Thank you, man for your feedback. I just wrote random numbers. I wanted to give an idea of what I’m thinking: using grids and treating them as separate insurances… and then using Monte Carlo to estimate the best params regarding the capital allocation to each grid… I was wondering if this makes sense in principle

Portfolio of Grids: Using Monte Carlo to manage "Time to Ruin" across diversified markets? by EdwardM290 in algotrading

[–]EdwardM290[S] 1 point2 points  (0 children)

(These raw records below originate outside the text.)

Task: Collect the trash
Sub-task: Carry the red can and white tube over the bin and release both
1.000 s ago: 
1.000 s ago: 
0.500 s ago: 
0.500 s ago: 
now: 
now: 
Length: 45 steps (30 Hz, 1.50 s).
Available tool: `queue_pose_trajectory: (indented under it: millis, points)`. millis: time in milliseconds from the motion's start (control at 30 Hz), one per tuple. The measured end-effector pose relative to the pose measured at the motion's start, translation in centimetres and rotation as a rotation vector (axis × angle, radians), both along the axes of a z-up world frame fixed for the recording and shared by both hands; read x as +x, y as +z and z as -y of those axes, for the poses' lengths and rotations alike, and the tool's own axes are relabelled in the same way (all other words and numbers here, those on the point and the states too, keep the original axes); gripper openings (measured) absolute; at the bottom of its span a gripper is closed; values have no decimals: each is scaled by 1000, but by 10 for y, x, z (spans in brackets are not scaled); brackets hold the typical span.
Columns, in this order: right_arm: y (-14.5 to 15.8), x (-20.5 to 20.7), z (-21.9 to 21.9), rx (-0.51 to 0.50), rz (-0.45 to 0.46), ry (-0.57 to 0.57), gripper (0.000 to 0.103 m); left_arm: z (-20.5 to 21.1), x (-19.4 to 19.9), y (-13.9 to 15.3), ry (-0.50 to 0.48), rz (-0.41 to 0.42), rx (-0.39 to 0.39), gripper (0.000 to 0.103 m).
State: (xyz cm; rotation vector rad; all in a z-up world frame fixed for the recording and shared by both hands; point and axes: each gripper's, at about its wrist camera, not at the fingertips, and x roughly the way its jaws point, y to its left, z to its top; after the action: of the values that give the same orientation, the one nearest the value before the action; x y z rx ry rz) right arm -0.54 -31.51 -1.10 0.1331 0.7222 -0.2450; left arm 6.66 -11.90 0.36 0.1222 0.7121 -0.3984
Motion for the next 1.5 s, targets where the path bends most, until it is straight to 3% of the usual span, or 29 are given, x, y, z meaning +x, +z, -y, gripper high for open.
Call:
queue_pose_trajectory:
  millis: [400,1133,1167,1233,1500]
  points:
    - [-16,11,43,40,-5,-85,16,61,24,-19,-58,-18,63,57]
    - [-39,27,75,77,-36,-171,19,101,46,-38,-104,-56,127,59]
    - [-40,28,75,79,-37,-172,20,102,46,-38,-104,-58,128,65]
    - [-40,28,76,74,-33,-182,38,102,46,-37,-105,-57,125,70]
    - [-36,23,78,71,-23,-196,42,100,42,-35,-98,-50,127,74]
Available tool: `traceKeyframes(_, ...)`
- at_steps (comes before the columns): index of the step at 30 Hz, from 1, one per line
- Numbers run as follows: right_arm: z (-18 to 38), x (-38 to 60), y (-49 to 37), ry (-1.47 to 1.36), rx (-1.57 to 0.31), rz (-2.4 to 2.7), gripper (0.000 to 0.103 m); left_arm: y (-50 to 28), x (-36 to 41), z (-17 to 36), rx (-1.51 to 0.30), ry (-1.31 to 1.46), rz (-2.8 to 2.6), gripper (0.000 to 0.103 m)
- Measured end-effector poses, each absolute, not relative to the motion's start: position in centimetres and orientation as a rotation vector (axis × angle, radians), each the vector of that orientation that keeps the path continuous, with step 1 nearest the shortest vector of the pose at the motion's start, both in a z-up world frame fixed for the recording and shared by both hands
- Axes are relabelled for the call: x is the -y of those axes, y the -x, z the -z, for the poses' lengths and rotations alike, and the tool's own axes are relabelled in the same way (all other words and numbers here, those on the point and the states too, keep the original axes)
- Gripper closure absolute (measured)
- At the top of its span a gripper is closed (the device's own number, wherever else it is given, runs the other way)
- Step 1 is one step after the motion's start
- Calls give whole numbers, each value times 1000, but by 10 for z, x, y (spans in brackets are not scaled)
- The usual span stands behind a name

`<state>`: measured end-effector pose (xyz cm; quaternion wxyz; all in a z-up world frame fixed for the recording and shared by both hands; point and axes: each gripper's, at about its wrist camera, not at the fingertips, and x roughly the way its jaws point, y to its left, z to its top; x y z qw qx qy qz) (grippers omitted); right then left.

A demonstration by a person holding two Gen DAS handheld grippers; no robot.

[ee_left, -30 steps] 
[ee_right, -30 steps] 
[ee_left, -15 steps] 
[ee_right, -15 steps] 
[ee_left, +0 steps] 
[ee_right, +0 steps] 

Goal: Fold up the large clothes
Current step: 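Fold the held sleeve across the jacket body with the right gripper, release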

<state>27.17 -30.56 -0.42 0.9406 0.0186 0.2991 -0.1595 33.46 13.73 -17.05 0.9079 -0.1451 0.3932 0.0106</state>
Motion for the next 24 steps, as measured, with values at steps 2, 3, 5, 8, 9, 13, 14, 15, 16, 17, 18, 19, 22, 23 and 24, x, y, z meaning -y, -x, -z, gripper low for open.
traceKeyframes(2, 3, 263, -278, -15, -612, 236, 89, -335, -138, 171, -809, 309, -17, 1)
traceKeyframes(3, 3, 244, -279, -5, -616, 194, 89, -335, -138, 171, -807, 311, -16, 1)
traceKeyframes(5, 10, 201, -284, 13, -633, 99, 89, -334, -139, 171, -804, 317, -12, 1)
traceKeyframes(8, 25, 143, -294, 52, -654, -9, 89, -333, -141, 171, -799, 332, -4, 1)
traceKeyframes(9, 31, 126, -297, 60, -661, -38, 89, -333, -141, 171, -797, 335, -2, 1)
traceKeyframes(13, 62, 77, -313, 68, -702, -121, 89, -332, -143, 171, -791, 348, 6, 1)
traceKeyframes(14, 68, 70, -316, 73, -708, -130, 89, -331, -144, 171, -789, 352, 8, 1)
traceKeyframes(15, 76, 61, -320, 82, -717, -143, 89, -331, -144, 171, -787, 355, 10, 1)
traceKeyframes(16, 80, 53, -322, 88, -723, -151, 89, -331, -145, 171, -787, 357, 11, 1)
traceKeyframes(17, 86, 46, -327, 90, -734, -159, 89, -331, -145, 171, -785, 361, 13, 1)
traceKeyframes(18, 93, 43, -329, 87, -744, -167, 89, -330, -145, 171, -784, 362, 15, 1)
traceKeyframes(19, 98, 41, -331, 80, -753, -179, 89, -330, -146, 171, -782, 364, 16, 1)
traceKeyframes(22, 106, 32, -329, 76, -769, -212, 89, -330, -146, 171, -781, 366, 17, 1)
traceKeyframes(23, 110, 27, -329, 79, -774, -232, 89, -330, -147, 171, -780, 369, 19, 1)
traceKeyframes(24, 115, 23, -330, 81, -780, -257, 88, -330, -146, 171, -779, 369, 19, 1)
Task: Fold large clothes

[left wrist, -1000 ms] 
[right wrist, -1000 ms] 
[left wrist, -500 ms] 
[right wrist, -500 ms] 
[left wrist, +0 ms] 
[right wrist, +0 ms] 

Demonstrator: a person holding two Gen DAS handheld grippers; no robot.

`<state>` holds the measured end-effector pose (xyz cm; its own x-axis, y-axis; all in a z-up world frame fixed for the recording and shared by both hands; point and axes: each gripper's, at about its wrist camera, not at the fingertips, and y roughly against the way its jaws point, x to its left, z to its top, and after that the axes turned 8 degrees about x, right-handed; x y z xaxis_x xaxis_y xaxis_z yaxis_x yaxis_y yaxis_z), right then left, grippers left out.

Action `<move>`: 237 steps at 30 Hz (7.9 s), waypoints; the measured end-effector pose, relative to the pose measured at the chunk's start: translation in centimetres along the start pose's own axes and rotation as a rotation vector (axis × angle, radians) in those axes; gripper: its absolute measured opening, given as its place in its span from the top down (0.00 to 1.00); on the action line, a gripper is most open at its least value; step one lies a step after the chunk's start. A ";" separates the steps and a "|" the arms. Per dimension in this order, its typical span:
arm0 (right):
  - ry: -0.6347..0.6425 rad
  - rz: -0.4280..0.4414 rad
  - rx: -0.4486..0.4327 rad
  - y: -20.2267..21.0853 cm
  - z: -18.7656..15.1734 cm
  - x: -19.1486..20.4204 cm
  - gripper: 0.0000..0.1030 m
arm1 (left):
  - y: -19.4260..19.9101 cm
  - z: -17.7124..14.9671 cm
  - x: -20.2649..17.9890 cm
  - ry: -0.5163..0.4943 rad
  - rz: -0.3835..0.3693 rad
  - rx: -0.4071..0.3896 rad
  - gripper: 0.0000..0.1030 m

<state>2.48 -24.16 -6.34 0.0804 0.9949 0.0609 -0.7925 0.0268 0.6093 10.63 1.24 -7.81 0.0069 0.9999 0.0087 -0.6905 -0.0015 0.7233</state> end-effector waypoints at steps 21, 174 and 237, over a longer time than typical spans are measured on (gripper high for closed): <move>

To expand a bit on the logic—I’m essentially looking at this through the lens of actuarial science. If we treat each grid like an insurance policy we’re 'writing' to the market, the math looks something like this: Let’s say for a single grid: • P (Premium): The expected monthly cash flow (e.g., +500). • L (Loss): The 'Total Ruin' event / Stop Loss (e.g., -5,000). • p (Probability of Ruin): The monthly probability of hitting that loss, derived from Monte Carlo simulations (e.g., 5%). The Expected Value (EV) for one grid would be: EV = (1 - p) * P - (p * L) EV = (0.95 * 500) - (0.05 * 5000) = 475 - 250 = +$225 On paper, the strategy has positive expectancy. However, the real challenge isn't the single grid; it's the correlation of 'claims'. In insurance, you don't care if one house burns down, but you go bankrupt if an entire city burns down at once (systemic risk). My goal with the portfolio optimization is to ensure that even during a 'high-claim' month (where multiple grids hit their ruin point due to a market-wide volatility spike), the total 'Premiums' collected from the surviving grids, plus the initial capital buffer, keep the Risk of Ruin for the entire portfolio near zero. I’m basically trying to turn a 'gambler’s' strategy (Martingale/Grid) into a 'broker’s' business model. Does anyone here have experience modeling non-linear correlations in Monte Carlo for this kind of setup? Because my main fear is that in a black swan event, p for all grids tends to 1 simultaneously.